# Carbonio Cold Air Intake Buyer's Guide



## Futrell Autowerks (Jan 15, 2002)

Today’s 2.5L Rabbit/Jetta owner has many intake options for their car. There’s little doubt that the cold air intake system is the best bang for the bolt-on buck with all available intakes are under $300. This makes adding an intake a fun affordable modification that most enthusiasts can install themselves with basic tools and a little patience. Futrell Autowerks as your official 2.5L forum sponsor is dedicated to bringing you only the very best in offerings for your Rabbit/Jetta, with that we’ve chosen the Carbonio Cold Air Intake as our official choice for the highest quality best performing 2.5L intake system.

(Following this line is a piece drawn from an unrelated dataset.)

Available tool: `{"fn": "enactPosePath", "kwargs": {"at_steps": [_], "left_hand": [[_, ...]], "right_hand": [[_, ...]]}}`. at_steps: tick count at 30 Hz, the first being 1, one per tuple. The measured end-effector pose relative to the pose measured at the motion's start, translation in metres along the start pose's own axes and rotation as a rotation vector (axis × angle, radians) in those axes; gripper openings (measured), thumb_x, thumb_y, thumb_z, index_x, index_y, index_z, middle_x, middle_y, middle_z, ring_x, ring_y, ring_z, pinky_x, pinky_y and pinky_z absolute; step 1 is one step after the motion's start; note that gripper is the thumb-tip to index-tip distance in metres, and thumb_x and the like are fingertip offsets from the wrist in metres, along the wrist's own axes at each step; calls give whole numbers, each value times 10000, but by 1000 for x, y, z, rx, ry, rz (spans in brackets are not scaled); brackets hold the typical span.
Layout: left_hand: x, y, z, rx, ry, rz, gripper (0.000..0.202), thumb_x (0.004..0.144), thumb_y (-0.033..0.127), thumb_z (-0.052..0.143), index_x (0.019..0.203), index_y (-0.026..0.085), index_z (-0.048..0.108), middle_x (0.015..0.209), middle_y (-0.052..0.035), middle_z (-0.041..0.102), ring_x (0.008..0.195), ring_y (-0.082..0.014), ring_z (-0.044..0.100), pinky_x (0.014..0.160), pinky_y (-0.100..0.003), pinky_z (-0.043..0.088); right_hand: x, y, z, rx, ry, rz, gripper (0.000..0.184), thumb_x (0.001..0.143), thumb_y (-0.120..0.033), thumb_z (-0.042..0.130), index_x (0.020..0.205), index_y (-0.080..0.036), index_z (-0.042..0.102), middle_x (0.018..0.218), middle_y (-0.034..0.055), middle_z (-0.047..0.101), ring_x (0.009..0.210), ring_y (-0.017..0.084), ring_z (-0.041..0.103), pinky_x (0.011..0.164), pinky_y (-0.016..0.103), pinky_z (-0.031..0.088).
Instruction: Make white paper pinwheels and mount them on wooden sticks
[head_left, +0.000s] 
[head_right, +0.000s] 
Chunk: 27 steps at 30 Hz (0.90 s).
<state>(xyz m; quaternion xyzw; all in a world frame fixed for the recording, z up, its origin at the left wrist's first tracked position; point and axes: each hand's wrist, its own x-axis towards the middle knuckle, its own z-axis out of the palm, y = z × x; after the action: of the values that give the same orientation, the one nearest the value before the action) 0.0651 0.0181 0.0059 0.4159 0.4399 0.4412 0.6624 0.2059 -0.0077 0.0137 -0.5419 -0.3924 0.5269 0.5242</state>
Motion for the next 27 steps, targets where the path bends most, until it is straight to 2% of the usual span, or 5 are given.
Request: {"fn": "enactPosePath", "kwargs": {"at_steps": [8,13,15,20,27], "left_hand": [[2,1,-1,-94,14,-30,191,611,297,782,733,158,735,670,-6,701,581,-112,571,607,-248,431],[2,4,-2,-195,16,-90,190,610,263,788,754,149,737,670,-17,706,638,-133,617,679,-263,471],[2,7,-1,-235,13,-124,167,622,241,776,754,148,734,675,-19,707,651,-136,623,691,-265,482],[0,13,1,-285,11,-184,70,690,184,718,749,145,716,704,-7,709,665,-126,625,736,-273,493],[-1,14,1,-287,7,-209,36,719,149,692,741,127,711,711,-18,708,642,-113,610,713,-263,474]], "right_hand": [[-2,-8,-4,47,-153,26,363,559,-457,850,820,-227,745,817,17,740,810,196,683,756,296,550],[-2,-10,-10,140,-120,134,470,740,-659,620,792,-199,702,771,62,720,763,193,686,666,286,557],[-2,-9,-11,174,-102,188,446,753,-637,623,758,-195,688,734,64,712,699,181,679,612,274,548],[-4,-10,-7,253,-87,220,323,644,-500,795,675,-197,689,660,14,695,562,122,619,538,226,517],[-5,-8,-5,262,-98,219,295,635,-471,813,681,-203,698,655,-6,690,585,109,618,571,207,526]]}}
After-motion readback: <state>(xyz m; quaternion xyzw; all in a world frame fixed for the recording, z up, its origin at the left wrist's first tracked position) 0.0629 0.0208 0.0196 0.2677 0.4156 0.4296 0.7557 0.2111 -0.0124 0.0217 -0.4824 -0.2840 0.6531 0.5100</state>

Here’s why we’ve chosen the Carbonio System, broken down by features and product facts, If you’re familiar with Futrell Autowerks or trust our decision to offer this as our premier cold air intake you can Click Here to order a Carbonio system now, if you’re unsure of our decision read on for more in-depth info. Futrell Autowerks is dedicated to serving our customers both in our local markets and via the internet. We’re focused on only delivering the very best to our customers, both in performance and daily driver reliability. If in doubt about a product for your car, rest assured we would not sell it if it would lead to reliability issues or irreversible modifications upon install. When you reach the level of performance upgrades that require permanent modification we’ll always make you aware ahead of time, not post sale.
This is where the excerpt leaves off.